TWAP Oracle Machine: Ensuring Fairness in Solend’s Price Oracle System

The second new feature introduced in SolendV2 is the TWAP (Time-Weighted Average Price) oracle machine. This feature ensures the fairness of Solend’s price oracle system by preventing market manipulation.
Previously, Solend’s price oracle system used a simple average of multiple price feeds. However, this made the system vulnerable to manipulation by malicious actors. With the implementation of the TWAP oracle machine, Solend users can be assured that the price feeds used in the protocol are fair and transparent.

Capital Outflow Rate Limit: Protecting Users From Volatility

The third and final new function introduced in SolendV2 is the capital outflow rate limit. This feature protects Solend users from market volatility by limiting the amount of capital that can flow out of the protocol in any given period.
The capital outflow rate limit ensures that users are protected in the event of a massive market crash, as it prevents the protocol from bleeding out its liquidity all at once. As a Solend user, this feature guarantees that you’re protected against sudden market shocks.

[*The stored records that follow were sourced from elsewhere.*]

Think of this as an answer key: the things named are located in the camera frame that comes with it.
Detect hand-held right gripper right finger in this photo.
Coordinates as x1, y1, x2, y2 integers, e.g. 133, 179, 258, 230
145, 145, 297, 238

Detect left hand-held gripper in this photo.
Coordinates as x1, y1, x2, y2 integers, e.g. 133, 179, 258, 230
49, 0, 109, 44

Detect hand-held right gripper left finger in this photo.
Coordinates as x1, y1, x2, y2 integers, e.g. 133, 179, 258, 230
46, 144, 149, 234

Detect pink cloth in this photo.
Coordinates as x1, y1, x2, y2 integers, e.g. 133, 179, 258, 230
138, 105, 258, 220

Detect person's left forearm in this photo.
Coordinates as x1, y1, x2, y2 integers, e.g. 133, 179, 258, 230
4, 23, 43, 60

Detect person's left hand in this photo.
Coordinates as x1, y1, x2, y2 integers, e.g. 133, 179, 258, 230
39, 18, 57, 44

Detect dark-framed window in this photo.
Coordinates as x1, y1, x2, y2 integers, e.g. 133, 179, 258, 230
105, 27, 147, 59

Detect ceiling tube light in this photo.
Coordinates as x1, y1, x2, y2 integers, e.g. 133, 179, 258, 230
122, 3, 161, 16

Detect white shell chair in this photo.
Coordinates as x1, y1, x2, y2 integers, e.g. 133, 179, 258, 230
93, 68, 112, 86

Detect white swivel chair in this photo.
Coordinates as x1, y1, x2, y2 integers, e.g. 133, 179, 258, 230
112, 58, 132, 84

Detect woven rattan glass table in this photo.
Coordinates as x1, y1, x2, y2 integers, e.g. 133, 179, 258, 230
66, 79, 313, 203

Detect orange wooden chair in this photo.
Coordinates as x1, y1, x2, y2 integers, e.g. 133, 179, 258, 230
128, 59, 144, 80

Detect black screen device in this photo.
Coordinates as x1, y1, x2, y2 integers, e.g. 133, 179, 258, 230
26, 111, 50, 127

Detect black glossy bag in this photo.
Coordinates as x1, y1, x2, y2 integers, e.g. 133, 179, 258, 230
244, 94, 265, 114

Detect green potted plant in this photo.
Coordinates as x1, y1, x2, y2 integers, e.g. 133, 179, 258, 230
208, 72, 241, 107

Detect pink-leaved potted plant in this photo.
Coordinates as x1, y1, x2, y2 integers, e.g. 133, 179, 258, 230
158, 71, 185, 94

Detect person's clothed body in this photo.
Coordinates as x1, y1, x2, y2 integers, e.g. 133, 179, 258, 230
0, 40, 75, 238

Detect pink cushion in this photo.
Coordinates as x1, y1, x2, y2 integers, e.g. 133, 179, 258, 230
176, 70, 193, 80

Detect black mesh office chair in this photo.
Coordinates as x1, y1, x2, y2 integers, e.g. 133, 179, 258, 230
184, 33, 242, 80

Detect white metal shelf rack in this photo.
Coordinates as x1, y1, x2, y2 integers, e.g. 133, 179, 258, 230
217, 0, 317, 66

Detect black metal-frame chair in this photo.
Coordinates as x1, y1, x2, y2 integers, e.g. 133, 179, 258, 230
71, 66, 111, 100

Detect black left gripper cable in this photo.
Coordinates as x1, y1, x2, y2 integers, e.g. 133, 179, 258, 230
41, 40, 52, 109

What Do These Updates Mean for Solend Users?

With the implementation of the new loan weight, TWAP oracle machine, and capital outflow rate limit features, Solana Solend users can take advantage of a more robust and secure protocol.
From a borrowing perspective, loan weight allows for more optimized borrowing power and improved lender protection. Meanwhile, the TWAP oracle machine ensures the fairness and transparency of price feeds, and the capital outflow rate limit protects users from market volatility.

Conclusion

Overall, Solana Solend’s updates to SolendV2 are undoubtedly positive for both borrowers and lenders on the platform. With three new features designed to optimize user experience and protect from potential market crashes, the protocol is now even more secure and reliable.

FAQs

1. What is Solana Solend?
Solana Solend is a decentralized finance protocol built on the Solana blockchain that allows users to lend and borrow funds.
2. What is SolendV2?
SolendV2 is the updated version of Solana Solend that includes new features such as loan weight, TWAP oracle machine, and capital outflow rate limit.
3. How does the capital outflow rate limit work?
The capital outflow rate limit is a feature that limits the amount of capital that can flow out of the protocol in any given period to protect users from market volatility.